* _Your objective_
All of the data is to be copied word for word.

* _Dataset excerpt_
↓↓↓

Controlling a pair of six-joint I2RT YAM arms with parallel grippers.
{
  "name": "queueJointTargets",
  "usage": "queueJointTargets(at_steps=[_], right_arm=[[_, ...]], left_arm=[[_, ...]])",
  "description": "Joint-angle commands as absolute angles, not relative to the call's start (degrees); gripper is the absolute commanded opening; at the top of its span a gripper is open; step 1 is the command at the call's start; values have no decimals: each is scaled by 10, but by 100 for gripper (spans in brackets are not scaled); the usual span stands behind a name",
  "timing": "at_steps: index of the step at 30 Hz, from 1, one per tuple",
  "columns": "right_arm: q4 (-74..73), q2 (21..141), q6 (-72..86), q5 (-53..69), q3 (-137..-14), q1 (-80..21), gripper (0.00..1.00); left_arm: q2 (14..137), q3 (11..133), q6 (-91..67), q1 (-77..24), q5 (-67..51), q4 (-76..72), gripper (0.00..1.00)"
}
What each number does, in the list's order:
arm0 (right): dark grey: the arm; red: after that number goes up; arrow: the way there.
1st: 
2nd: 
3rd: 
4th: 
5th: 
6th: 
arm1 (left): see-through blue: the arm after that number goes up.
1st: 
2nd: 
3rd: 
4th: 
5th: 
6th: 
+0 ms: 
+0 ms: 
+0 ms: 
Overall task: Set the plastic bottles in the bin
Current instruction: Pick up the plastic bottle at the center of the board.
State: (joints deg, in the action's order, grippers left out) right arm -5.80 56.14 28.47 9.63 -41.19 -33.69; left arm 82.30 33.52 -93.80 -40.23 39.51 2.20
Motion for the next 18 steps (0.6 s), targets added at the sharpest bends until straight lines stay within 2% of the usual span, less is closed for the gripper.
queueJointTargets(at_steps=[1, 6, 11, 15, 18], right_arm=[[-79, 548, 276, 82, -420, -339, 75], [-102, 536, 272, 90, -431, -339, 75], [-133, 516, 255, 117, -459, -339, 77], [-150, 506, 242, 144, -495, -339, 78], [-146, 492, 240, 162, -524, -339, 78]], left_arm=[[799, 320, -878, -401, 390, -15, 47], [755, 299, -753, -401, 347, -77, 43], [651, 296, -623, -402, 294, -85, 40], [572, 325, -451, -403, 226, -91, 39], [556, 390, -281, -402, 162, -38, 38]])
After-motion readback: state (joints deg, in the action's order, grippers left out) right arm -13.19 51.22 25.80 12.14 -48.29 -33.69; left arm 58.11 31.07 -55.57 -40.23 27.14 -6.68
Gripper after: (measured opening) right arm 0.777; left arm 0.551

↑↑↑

* _Answer section_
Controlling a pair of six-joint I2RT YAM arms with parallel grippers.
{
  "name": "queueJointTargets",
  "usage": "queueJointTargets(at_steps=[_], right_arm=[[_, ...]], left_arm=[[_, ...]])",
  "description": "Joint-angle commands as absolute angles, not relative to the call's start (degrees); gripper is the absolute commanded opening; at the top of its span a gripper is open; step 1 is the command at the call's start; values have no decimals: each is scaled by 10, but by 100 for gripper (spans in brackets are not scaled); the usual span stands behind a name",
  "timing": "at_steps: index of the step at 30 Hz, from 1, one per tuple",
  "columns": "right_arm: q4 (-74..73), q2 (21..141), q6 (-72..86), q5 (-53..69), q3 (-137..-14), q1 (-80..21), gripper (0.00..1.00); left_arm: q2 (14..137), q3 (11..133), q6 (-91..67), q1 (-77..24), q5 (-67..51), q4 (-76..72), gripper (0.00..1.00)"
}
What each number does, in the list's order:
arm0 (right): dark grey: the arm; red: after that number goes up; arrow: the way there.
1st: 
2nd: 
3rd: 
4th: 
5th: 
6th: 
arm1 (left): see-through blue: the arm after that number goes up.
1st: 
2nd: 
3rd: 
4th: 
5th: 
6th: 
+0 ms: 
+0 ms: 
+0 ms: 
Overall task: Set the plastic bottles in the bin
Current instruction: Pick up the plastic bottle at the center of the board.
State: (joints deg, in the action's order, grippers left out) right arm -5.80 56.14 28.47 9.63 -41.19 -33.69; left arm 82.30 33.52 -93.80 -40.23 39.51 2.20
Motion for the next 18 steps (0.6 s), targets added at the sharpest bends until straight lines stay within 2% of the usual span, less is closed for the gripper.
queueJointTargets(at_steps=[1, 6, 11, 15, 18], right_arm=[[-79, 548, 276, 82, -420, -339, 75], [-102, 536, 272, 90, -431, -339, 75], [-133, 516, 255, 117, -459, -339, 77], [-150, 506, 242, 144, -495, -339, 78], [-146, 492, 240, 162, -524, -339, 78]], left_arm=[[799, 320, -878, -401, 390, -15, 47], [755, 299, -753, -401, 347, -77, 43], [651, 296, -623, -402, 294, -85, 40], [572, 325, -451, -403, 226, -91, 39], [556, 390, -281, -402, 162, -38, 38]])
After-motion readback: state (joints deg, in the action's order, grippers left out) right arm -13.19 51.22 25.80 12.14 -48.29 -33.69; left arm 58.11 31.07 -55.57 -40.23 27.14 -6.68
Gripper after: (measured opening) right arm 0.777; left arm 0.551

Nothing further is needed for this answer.